By Kenneth Tanner
If you were inventing a story that you wanted people in the ancient world to believe as fact, the last thing you’d want to do is start with a woman seeing someone walking around alive whom everybody already knew was dead as a doornail.
Almost no one in the ancient world accepted the word of a woman as an eyewitness: not in court, not in a family dispute, not in everyday life. They were not considered reliable.
Silly of the ancients to be that way about women but that’s the way it was. And it’s one of the reasons the gospel accounts of the resurrection are believable.
Mary Magdalene—from whom Jesus cast out many demons before she repented and followed him to the bitter end and beyond—is the first disciple to whom Jesus appears.
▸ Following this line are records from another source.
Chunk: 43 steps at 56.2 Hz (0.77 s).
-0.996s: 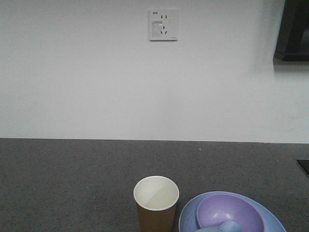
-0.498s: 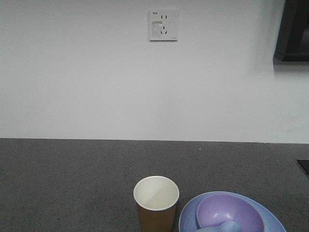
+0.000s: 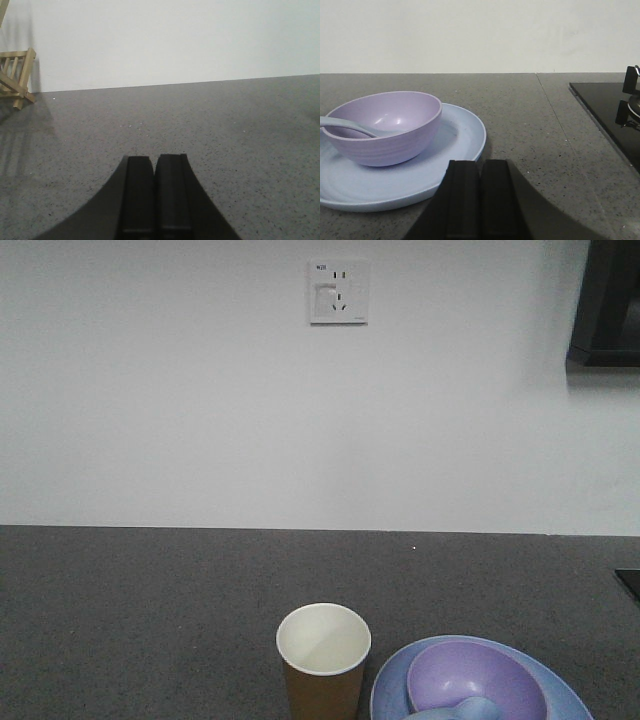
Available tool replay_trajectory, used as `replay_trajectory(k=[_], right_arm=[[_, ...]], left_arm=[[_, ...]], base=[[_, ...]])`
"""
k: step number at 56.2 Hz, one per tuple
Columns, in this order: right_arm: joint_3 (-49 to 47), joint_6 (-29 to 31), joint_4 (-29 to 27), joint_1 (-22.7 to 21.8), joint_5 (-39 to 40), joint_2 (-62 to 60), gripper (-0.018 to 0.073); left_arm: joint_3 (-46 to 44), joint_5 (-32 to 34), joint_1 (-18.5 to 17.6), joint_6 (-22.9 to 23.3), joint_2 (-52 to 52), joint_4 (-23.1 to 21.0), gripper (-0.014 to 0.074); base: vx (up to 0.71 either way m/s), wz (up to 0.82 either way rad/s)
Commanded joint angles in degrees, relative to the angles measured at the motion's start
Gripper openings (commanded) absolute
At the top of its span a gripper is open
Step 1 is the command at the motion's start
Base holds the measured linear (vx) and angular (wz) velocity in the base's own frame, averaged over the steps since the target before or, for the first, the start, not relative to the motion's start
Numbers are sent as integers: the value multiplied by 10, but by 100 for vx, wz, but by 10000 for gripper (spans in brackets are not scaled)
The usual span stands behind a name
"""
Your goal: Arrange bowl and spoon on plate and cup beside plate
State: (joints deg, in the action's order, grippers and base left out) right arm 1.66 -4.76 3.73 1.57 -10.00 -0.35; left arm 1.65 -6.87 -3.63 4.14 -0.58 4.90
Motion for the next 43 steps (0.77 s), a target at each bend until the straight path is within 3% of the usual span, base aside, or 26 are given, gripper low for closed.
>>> replay_trajectory(k=[1,43], right_arm=[[-1,0,5,-3,57,-2,-8],[3,0,5,-3,58,-6,-8]], left_arm=[[-16,43,-1,0,-3,0,-6],[-16,43,-1,0,-3,0,-6]], base=[[0,1],[0,0]])
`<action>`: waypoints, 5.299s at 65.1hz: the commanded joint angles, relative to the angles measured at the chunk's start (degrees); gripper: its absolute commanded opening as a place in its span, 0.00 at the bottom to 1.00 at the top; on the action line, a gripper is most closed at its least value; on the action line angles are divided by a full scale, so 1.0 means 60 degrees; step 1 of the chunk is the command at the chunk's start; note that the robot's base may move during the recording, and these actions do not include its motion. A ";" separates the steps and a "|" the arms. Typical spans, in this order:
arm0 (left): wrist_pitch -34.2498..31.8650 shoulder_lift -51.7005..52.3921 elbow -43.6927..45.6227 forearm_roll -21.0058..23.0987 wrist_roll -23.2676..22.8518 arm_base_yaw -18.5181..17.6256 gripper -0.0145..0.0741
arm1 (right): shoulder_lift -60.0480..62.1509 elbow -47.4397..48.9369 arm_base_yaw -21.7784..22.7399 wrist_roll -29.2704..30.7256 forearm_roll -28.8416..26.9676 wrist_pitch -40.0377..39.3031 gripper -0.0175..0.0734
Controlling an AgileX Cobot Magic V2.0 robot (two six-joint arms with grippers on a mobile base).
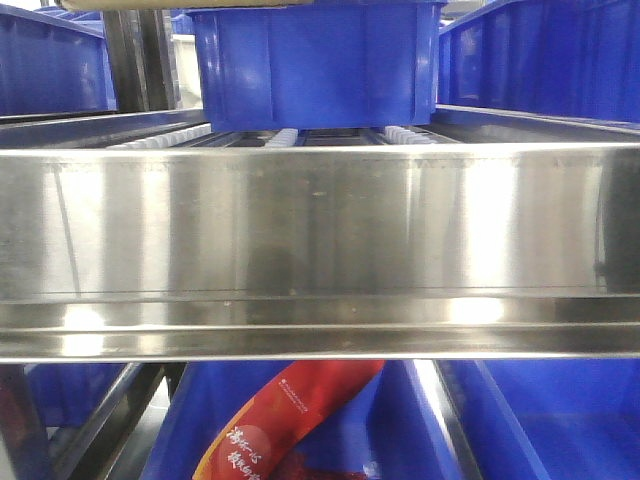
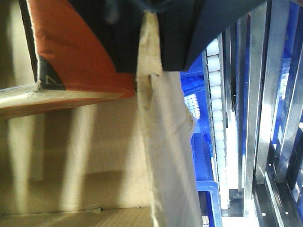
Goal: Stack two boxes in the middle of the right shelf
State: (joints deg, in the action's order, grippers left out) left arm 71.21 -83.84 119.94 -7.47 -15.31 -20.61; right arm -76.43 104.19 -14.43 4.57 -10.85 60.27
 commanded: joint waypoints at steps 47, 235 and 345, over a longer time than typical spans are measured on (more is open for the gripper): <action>-0.0207 -0.2286 0.0120 -0.1217 0.0949 0.0155 0.05 | -0.2487 0.0054 0.0076 0.0112 -0.0376 0.1350 0.06; -0.9400 1.2210 -1.6751 0.0032 0.1052 0.1548 0.04 | 0.8827 -1.3384 0.0076 0.0938 0.0490 -0.8480 0.02; -1.1532 1.3974 -1.9990 0.1321 0.2613 0.3604 0.04 | 1.0544 -1.4725 0.2121 0.0566 0.0768 -0.8558 0.02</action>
State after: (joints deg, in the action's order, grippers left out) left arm 2.82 -0.31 -0.12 0.00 0.00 0.72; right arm -17.08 18.95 -5.11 9.00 -7.02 9.90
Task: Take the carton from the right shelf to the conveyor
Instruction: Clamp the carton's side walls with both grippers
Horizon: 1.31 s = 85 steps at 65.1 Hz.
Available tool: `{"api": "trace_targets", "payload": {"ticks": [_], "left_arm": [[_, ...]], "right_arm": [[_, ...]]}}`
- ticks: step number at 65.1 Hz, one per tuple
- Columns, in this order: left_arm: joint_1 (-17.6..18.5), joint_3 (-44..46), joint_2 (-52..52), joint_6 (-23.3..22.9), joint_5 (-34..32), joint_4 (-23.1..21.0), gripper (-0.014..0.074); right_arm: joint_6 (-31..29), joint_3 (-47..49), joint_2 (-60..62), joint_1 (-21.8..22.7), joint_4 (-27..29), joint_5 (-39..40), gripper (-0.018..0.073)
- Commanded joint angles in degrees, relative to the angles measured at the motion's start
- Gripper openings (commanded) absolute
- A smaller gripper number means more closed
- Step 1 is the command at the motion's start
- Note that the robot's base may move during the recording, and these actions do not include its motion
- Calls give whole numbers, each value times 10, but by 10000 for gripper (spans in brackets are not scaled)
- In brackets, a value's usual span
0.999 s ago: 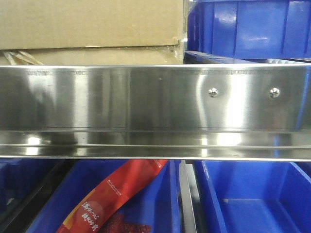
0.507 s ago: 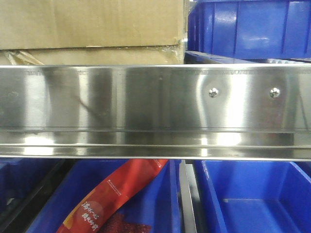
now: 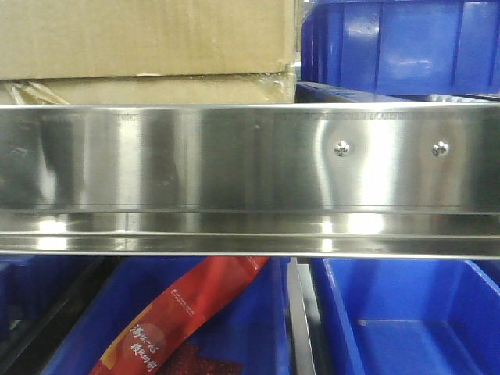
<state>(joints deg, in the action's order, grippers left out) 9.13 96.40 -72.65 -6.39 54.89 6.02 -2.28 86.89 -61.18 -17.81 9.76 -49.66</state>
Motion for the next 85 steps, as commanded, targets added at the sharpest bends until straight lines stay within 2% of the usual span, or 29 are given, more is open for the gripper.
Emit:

Not just a woman but that woman, a woman who was possessed … ‘don’t you remember?’ some must have said. Folks in Rome or Jerusalem or Athens or Corinth were supposed to buy this story? No, these eyewitness accounts aren’t made up. They tell it like it was—like it is—and leave belief to us.
Now, they had beaten Jesus so badly before they nailed him to the cross that he would likely have died anyway. He lasted in extreme agony for three hours on the cross. He bled out before they put a spear through his dead heart. The cross was overkill: brutal, nasty, unjust, and inexcusable. But it’s what we humans do when God shows up.